The Beluga Whale is made distinct from other cetacean species by its white colouring. It is also known for its vocalisations. In fact, this is one of the most vocal of all the toothed whales, making a variety of clicks, squeaks, moos and other sounds in its communication with others of its kind. The Beluga usually lives quite close to the shore and is adept at manoeuvring in very shallow waters. This is a toothed whale with an average of 20 teeth at the top and 18 on the bottom.
Naturally, the very light colouring of the Beluga Whale is its most obvious identifying feature. Its rough skin is particularly susceptible to scarring (often caused by Polar Bear attacks), which can be used to identify individuals.
Their heads are proportionally small for their robust bodies with a distinct melon and a very short beak. Belugas do not have a dorsal fin, but have a dorsal ridge instead. Their posterior fins are broad and spoon-shaped to allow for easier movement in the water, although they are, generally, slow swimmers. The trailing edges of their flukes (or tail fins) are sometimes dark brown in colour. The Beluga Whale adult reaches a length of between three and five metres (or 9.5 to 16.5 feet) in length and can weigh up to 1.5 tonnes.
Although they are not acrobatic, the Beluga Whales do tend to spyhop and lobtail quite frequently. Spyhopping is done so that they can satisfy their curiosity and peep at human onlookers out of the water. They spend most of their lives near the surface of their icy ocean homes, diving down to shallow depths about five times per minute. Thereafter, they will embark on a deeper dive, which can last a full minute, but never much longer.
The Beluga is a social whale and generally travels in pods of between five and 20 individuals.
Where to Find Them
The Beluga Whale lives in the icy waters of the Arctic, concentrating on the areas closer to land. They are commonly found on the Scandinavian, Russian, Greenlandic and North American coasts. Summers are spent in shallow bays, while winters are spent in areas with loose pack-ice so that there are many places at which to surface for air. However, they do not migrate much, if at all. During the summer, groups numbering into the thousands might be found at river mouths, making for an incredible sight for spectators.

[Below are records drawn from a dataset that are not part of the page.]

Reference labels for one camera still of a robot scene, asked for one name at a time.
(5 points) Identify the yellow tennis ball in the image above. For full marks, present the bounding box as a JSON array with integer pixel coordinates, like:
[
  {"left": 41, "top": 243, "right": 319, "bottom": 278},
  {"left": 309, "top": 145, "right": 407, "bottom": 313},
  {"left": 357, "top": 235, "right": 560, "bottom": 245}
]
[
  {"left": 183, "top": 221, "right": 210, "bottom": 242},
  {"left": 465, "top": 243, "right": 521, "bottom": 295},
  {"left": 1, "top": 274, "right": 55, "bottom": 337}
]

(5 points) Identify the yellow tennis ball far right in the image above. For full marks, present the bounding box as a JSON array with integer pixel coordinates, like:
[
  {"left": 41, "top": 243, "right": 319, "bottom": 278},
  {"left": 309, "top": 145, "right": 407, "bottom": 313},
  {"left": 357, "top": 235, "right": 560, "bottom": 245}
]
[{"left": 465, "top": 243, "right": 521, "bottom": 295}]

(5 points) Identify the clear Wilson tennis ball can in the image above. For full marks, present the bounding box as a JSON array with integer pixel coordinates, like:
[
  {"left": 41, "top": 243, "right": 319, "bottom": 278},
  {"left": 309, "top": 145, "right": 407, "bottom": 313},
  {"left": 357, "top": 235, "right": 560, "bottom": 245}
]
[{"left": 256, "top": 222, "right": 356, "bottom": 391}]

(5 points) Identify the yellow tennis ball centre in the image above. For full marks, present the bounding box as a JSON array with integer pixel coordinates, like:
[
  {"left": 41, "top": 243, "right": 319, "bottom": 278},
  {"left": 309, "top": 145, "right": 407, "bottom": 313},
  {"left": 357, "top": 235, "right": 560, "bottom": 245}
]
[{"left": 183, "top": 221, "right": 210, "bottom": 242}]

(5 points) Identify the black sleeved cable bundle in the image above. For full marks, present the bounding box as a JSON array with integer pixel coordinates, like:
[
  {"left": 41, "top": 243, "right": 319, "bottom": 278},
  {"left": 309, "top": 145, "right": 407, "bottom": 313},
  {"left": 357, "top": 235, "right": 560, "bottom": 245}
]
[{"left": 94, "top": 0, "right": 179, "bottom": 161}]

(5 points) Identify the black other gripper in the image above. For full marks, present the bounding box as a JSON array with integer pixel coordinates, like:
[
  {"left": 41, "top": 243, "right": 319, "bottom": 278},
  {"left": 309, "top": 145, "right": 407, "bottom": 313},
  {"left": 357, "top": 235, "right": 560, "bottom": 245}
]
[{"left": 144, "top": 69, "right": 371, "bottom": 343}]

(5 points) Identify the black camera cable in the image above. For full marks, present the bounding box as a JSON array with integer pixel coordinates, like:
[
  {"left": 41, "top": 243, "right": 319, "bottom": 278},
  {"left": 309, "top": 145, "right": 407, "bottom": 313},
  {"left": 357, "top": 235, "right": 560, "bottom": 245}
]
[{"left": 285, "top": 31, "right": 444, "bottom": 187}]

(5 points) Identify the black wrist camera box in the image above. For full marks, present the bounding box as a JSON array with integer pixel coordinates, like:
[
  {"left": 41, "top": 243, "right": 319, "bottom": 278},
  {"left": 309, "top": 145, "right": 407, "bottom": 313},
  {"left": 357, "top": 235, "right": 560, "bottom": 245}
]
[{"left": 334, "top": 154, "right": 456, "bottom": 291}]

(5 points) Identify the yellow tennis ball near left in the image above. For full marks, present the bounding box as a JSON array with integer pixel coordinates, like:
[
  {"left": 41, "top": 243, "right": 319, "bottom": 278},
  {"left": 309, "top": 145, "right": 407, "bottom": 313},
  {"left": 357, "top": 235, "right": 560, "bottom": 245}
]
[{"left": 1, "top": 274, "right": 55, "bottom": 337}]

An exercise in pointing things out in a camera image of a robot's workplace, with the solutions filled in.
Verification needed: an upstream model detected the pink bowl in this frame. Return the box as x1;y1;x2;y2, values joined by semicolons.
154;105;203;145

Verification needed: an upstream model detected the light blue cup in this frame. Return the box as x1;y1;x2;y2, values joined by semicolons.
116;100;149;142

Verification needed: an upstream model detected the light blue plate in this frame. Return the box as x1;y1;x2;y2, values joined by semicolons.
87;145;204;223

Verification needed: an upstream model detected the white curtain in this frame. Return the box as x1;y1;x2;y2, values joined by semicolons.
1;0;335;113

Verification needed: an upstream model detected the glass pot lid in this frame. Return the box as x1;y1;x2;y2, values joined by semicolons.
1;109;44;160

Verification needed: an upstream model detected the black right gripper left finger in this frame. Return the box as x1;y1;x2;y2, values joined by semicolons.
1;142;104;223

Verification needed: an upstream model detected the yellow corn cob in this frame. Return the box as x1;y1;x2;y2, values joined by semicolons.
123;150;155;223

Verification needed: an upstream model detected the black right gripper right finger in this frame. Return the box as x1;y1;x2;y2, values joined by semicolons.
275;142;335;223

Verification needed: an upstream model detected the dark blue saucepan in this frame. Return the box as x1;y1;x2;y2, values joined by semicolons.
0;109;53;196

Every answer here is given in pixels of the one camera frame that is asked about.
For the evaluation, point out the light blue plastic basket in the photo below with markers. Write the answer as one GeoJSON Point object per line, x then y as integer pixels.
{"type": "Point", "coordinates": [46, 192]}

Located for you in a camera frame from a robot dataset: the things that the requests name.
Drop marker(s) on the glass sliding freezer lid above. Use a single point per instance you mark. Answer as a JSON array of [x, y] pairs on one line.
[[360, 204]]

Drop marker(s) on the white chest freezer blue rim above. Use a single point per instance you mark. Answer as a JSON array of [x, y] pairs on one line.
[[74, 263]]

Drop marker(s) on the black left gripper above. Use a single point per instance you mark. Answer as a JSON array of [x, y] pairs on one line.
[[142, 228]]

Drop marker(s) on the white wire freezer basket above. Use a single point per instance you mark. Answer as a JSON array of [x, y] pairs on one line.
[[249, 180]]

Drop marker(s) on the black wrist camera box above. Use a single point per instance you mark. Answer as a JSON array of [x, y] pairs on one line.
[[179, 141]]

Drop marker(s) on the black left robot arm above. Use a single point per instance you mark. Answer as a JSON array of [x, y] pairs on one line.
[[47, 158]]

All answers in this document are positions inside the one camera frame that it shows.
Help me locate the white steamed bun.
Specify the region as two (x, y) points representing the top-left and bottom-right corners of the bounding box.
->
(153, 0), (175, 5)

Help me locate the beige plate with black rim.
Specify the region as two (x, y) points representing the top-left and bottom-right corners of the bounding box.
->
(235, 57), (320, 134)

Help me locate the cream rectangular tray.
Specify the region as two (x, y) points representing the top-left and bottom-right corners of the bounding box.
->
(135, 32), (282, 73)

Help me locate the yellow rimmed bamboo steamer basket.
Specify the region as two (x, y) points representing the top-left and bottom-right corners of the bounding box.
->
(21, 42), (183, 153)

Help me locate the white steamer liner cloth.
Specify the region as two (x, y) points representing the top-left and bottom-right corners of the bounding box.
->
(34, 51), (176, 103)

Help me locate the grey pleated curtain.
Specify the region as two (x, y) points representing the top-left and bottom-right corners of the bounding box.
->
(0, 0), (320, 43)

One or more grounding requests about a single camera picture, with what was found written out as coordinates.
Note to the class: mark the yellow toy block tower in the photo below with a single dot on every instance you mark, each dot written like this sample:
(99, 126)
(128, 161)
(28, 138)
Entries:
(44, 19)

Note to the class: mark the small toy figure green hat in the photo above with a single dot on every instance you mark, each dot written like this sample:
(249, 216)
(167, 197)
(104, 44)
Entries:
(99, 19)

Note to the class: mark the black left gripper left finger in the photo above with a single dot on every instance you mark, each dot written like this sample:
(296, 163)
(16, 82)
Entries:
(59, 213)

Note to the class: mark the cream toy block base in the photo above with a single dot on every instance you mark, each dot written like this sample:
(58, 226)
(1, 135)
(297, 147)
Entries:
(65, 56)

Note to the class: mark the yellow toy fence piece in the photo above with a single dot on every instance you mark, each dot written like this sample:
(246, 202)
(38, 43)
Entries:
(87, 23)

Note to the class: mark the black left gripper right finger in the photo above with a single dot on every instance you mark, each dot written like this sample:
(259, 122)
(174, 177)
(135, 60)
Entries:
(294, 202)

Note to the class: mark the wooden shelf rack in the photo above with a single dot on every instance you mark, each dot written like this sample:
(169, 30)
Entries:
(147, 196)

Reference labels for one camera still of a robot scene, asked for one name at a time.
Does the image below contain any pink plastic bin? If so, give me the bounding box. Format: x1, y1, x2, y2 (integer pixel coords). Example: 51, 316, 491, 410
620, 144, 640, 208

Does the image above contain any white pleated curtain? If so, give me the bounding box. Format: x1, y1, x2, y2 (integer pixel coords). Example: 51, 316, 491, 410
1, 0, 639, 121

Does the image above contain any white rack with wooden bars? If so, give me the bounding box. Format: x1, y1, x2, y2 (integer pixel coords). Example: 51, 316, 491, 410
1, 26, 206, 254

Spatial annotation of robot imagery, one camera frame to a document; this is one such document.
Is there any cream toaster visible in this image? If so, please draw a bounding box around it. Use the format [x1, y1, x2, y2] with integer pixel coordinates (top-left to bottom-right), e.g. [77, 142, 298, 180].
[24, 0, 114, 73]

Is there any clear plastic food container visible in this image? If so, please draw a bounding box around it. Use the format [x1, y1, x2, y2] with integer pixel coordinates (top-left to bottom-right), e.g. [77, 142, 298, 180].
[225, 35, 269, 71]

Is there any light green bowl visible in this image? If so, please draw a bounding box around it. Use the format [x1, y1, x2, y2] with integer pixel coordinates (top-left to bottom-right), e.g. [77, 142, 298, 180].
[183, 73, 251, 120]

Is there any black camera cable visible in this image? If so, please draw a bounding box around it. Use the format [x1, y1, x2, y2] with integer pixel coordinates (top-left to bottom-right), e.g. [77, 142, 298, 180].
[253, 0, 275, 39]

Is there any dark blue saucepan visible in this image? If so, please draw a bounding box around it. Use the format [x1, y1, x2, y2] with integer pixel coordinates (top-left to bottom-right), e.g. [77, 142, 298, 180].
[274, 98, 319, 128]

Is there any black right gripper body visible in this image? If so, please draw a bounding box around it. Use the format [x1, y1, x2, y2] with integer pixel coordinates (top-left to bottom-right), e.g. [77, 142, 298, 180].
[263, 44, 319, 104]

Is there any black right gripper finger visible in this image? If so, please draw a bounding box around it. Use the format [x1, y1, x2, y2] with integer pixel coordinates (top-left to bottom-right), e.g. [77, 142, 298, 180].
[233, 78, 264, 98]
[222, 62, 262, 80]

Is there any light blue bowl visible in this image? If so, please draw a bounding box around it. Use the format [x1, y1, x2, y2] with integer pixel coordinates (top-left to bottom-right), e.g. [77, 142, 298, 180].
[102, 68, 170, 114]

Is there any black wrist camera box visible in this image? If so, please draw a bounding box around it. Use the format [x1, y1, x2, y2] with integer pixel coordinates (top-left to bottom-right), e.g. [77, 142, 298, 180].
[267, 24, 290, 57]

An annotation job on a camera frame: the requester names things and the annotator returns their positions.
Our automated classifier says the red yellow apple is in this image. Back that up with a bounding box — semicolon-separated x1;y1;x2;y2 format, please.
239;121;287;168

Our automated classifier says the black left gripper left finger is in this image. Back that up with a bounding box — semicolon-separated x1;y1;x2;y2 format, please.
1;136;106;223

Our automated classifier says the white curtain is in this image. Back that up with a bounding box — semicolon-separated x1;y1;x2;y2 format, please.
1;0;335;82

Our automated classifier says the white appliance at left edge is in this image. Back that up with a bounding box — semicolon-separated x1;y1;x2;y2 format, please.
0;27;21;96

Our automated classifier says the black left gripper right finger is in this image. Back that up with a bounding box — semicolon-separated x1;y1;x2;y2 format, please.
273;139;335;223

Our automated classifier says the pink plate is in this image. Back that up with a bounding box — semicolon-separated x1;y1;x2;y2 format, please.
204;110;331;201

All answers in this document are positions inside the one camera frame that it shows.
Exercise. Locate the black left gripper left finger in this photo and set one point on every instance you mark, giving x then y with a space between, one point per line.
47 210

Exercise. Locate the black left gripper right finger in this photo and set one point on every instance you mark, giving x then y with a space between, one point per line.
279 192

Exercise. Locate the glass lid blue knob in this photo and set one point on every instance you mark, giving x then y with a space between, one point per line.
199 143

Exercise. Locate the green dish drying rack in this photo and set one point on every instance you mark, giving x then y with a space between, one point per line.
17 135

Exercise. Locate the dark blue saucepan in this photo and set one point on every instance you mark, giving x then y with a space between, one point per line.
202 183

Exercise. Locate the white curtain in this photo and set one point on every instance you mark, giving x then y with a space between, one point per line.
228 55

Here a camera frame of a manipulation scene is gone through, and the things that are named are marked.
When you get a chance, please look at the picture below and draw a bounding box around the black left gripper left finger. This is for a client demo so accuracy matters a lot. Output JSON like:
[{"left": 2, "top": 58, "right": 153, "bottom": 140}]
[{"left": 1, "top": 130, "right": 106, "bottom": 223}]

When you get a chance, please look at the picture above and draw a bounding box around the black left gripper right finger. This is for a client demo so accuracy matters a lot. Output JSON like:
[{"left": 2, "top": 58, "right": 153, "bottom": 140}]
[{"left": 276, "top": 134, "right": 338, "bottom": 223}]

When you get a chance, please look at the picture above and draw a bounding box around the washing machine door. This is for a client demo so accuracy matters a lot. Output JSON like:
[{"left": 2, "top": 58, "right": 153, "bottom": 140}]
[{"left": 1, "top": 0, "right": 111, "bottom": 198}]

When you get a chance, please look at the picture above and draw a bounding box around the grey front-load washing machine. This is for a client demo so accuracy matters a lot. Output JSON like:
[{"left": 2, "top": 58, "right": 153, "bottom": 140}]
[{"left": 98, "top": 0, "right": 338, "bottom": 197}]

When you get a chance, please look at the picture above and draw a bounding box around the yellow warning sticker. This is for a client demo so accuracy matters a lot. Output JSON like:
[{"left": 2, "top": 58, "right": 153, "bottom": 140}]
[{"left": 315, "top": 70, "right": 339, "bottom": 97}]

The Beluga Whale lives mainly on small fish, but will also dine on crustaceans and squid. Its ability to enter into very shallow waters allows the Beluga Whale to pursue prey into areas in which other cetaceans cannot enter, giving it a distinct advantage in this respect.
Because the Beluga Whale stays close to the shore, it is susceptible to human disturbance and pollution, as well as a loss of natural habitat. In addition, they are the victims of whale hunters, who want their meat and blubber.